Where to Eat in Rome, According to an Insider
If you’re traveling to Rome for the first time and would prefer to have a more structured experience, under the guidance of an expert in the history, customs and culture of Rome, you might consider taking a tour of the city with Imago Artis Travel. Imago Artis calls its team the “artisans of tourism,” and can plan your entire honeymoon or simply take you on a walking tour of Rome’s historical sites. Either way, you’re in the hands of a true insider to the city. One of its incomparable guides, Chiara Marciano—a wellspring of knowledge on everything from where to find the best pizza in the city, to the history of Bernini’s fountains and Caravaggio’s paintings—led a three-hour walking tour of Rome, with stops at some of her must-try restaurants and cafés around the city.
To get the day started, Marciano took the group to Tazza D'oro for a cappuccino. The popular café is usually busy with both locals and tourists but the coffee is worth it: smooth, rich, without a single hint of bitterness, plus it’s served in the Roman way—right at the counter where it’s prepared.
For a quick snack, Marciano led us to Piazza Campo de Fiori, a public square that plays host to an outdoor produce market, where we grabbed to-go square slices of pizza at Forno Campo de' Fiori. A bite of this pizza is the paragon of what well-made food should taste like: the ratios of olive oil, cheese and tomato sauce are perfect, and the texture of the crunchy bread is unparalleled. Forno is not to be overlooked.
Pizza bianca—a slab of crispy bread sprinkled with chunks of sea salt and slathered with olive oil—is another must-try item from Forno. You can take your pizza in a bag and eat it will you walk around the square. Marciano led us to a cheese vendor in the market, and we enjoyed chunks of Pecorino on slices of pizza bianca while people-watching underneath the statue at the center of the square.
After leaving Campo de Fiori, we tried another classic Italian snack at Supplizio, which makes gooey, cheesy, fried rice balls (arancini) about the size of my palm, before heading back toward the hotel.
As an aside, at the foot of the Spanish Steps, you’ll find the Babington Tea Rooms. When I asked if Romans were as dedicated tea drinkers as some of their Europeans compatriots, the answer was a firm "no," so the sight of a shop specializing in tea stands out. Still, this Technicolor paradise—the menus are pink, the napkins are purple, the teacups are mint green—is an oasis in an area of the city awash with tourists. Stop for afternoon tea and you’ll be treated to a platter of scones with jam and clotted cream, as well as a personal pot of tea.

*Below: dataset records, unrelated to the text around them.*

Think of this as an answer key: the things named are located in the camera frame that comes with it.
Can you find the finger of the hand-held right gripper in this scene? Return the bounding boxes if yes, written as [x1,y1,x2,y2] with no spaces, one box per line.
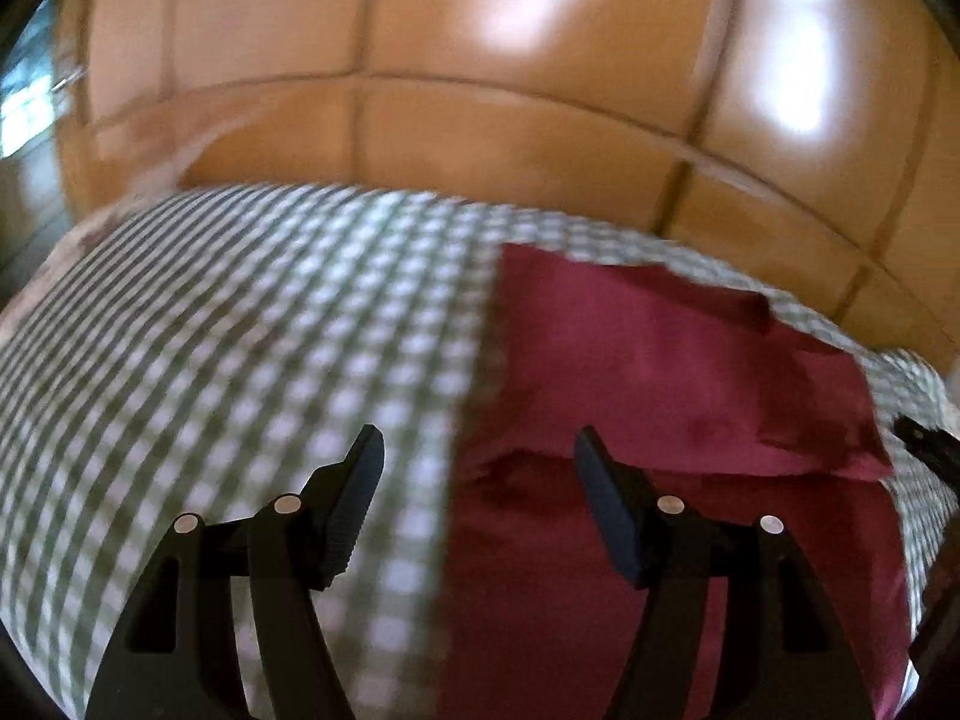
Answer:
[892,416,960,481]

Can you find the wooden wardrobe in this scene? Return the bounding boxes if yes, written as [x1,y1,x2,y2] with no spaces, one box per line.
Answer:
[52,0,960,361]

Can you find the green checked bedspread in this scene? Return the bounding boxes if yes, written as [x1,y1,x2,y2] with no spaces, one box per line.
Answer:
[0,184,960,720]

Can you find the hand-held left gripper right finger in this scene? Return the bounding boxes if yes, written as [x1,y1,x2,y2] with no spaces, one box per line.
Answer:
[574,426,875,720]

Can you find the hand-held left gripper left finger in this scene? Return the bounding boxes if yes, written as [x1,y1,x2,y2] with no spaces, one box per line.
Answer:
[84,424,387,720]

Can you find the dark red garment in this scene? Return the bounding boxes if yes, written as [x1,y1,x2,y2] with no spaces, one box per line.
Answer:
[435,240,912,720]

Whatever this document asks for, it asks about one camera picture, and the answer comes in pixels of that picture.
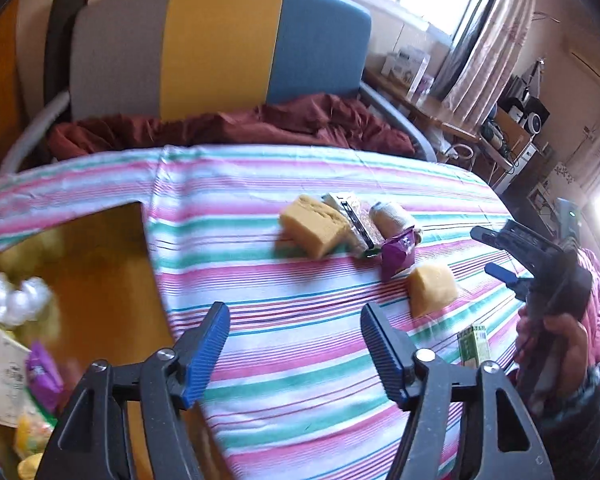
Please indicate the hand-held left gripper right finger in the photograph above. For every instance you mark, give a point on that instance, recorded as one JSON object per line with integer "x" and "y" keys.
{"x": 387, "y": 360}

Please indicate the maroon blanket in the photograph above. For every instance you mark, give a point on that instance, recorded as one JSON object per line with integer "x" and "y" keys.
{"x": 280, "y": 125}

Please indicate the gold tin box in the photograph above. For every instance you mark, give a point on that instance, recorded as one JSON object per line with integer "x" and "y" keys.
{"x": 105, "y": 270}

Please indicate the black stereo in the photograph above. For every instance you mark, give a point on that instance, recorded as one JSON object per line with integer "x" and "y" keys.
{"x": 525, "y": 112}

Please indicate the small green box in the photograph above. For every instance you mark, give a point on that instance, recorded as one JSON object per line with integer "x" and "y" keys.
{"x": 474, "y": 345}

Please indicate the grey yellow blue chair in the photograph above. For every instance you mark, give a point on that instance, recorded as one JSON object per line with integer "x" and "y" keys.
{"x": 215, "y": 45}

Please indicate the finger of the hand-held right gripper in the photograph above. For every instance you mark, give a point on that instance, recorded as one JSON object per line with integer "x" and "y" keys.
{"x": 507, "y": 279}
{"x": 520, "y": 240}

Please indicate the striped cloth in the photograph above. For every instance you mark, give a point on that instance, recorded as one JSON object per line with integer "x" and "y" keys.
{"x": 290, "y": 320}

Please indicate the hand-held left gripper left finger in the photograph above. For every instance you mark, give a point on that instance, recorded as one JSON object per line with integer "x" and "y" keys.
{"x": 205, "y": 355}

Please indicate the white box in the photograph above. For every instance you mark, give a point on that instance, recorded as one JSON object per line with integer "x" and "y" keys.
{"x": 402, "y": 67}

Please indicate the person's right hand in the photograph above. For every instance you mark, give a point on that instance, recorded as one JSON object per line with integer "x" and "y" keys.
{"x": 567, "y": 345}

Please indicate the yellow snack packet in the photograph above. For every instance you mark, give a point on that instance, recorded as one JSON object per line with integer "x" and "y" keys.
{"x": 35, "y": 432}

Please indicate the black rolled mat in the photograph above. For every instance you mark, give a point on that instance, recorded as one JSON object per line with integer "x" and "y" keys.
{"x": 60, "y": 35}

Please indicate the beige carton box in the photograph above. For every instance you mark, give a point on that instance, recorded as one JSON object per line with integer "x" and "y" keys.
{"x": 2, "y": 375}

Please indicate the person's right forearm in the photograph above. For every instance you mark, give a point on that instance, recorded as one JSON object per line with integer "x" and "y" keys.
{"x": 580, "y": 400}

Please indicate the large yellow sponge block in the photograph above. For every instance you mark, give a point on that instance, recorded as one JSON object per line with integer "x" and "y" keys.
{"x": 312, "y": 225}

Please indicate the pink patterned curtain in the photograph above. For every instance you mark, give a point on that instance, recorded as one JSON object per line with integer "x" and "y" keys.
{"x": 490, "y": 45}

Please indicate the purple snack packet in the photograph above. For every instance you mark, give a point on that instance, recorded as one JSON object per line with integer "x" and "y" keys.
{"x": 397, "y": 255}
{"x": 45, "y": 375}

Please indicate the small yellow sponge block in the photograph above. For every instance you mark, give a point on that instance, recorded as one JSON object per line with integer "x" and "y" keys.
{"x": 432, "y": 290}

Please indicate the plastic white balls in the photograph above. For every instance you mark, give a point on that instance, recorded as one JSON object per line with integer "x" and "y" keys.
{"x": 17, "y": 300}

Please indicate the wooden desk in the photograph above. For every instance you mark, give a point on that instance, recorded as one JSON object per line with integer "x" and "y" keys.
{"x": 430, "y": 110}

If you’re looking for a sit-down pizza experience, Marciano recommends Emma. The pizzas at Emma are round, layered with gobs of melting cheese, and epitomize simple, classic, Roman pizza. The bruschetta isn’t to be missed, either: The crunchy, olive oil soaked bread is topped with bright red, juicy cherry tomatoes. Emma might not be fancy, but it is satisfying.

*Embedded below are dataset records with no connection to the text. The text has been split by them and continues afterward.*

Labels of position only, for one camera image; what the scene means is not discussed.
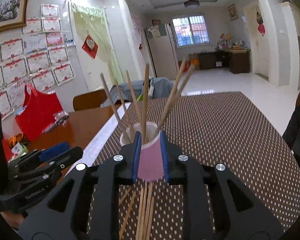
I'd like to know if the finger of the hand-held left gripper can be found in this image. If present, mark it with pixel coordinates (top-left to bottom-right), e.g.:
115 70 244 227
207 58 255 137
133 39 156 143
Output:
14 146 84 183
7 142 70 177

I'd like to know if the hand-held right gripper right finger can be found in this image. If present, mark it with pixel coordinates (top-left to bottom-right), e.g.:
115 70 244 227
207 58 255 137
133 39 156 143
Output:
160 130 285 240

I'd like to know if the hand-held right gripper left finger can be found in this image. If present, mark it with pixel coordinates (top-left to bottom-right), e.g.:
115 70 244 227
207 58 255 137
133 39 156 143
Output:
19 131 143 240

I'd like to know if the pink paper cup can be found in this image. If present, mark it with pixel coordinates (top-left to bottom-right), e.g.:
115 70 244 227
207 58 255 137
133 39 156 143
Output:
120 122 165 182

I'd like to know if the bunch of wooden chopsticks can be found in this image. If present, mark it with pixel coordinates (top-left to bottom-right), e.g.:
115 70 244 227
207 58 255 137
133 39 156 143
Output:
100 57 195 240

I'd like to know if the clear plastic packet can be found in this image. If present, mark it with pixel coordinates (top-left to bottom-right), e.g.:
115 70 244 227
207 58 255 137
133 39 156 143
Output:
52 111 70 128

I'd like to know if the red felt bag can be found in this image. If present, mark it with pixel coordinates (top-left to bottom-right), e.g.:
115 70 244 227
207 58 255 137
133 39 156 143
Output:
15 84 64 143

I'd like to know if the brown polka dot tablecloth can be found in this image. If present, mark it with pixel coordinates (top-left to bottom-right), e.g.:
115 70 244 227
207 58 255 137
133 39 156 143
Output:
86 92 300 240

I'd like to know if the beige refrigerator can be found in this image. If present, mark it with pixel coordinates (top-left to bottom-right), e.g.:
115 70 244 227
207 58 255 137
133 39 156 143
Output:
145 22 180 78

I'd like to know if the red diamond heart decoration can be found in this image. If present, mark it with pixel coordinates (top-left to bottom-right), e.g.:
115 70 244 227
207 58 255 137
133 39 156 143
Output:
82 35 99 59

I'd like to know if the dark wooden desk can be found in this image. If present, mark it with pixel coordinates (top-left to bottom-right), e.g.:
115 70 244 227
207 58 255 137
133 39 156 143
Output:
199 49 251 74

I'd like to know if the pink door curtain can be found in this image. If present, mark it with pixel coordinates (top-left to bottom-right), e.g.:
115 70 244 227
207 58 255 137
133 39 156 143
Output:
131 12 143 52

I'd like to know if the pale green door curtain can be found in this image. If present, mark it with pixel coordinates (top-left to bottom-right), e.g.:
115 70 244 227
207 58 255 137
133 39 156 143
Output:
71 1 124 105

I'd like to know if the barred window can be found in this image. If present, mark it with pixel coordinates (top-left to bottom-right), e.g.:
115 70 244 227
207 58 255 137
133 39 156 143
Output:
172 15 210 47

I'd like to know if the cluster of small toys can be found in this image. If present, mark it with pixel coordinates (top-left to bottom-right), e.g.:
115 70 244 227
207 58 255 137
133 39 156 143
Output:
217 33 245 50

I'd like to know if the white door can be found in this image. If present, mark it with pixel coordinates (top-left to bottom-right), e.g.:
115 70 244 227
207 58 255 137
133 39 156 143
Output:
242 2 269 78

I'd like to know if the framed blossom tree picture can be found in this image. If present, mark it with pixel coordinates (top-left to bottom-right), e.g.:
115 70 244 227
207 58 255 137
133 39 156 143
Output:
0 0 32 35

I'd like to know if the red hanging door ornament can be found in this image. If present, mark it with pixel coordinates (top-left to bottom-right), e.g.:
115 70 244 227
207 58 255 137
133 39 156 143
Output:
256 9 266 35

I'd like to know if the white tall cabinet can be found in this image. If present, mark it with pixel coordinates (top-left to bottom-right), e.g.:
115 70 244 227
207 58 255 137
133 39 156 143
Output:
279 1 300 88

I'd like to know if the wall of award certificates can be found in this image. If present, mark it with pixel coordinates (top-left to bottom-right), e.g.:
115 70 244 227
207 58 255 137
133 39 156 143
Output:
0 4 77 120

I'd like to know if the small framed wall picture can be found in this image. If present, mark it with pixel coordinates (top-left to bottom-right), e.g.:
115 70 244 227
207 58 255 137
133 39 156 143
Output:
227 3 238 21

However, if you are looking for an upscale dining experience, Marciano has two recommendations: The first is Il Moro, in Fiumicino, which specializes in seafood. When someone in the group asked her where she would eat if she could have one meal in Rome “right now,” she picked Il Moro. Her second recommendation is the Michelin-starred Glass, located in the trendy neighborhood of Trastevere, which offers a more contemporary take on Italian cuisine.

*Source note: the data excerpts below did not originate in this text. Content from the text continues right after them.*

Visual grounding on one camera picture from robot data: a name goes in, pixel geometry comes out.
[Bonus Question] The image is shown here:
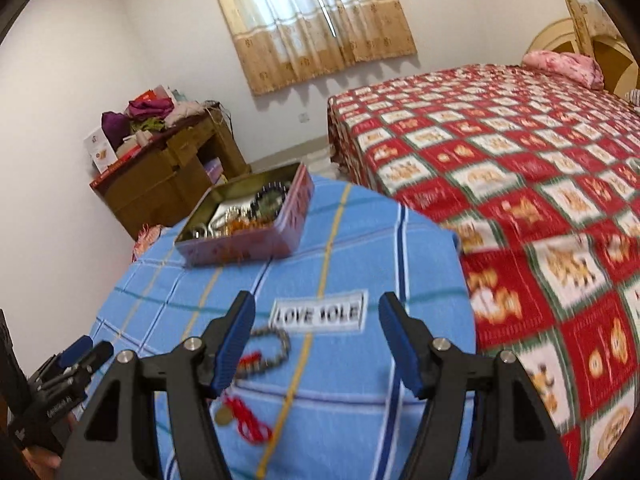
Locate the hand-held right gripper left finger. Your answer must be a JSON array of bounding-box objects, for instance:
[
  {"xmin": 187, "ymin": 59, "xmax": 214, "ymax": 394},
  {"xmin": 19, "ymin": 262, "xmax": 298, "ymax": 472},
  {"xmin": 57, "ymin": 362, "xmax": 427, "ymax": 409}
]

It’s easy to feel overwhelmed when you’re in Rome. The food is legendary, but the pressure to find the right place to try it has the potential to suck all the fun out of your vacation. Starting with the basic, but much-loved spots, like Marciano’s suggestions, will give you a solid foundation to start on. Don’t be afraid to take risks, order what doesn’t look familiar as well as the classic dishes, walk into restaurants you’ve never heard of, and embrace your adventurous side when it comes to sampling cuisine you’re unfamiliar with. The city will likely reward you with a culinary adventure you can’t imagine until you try it for yourself.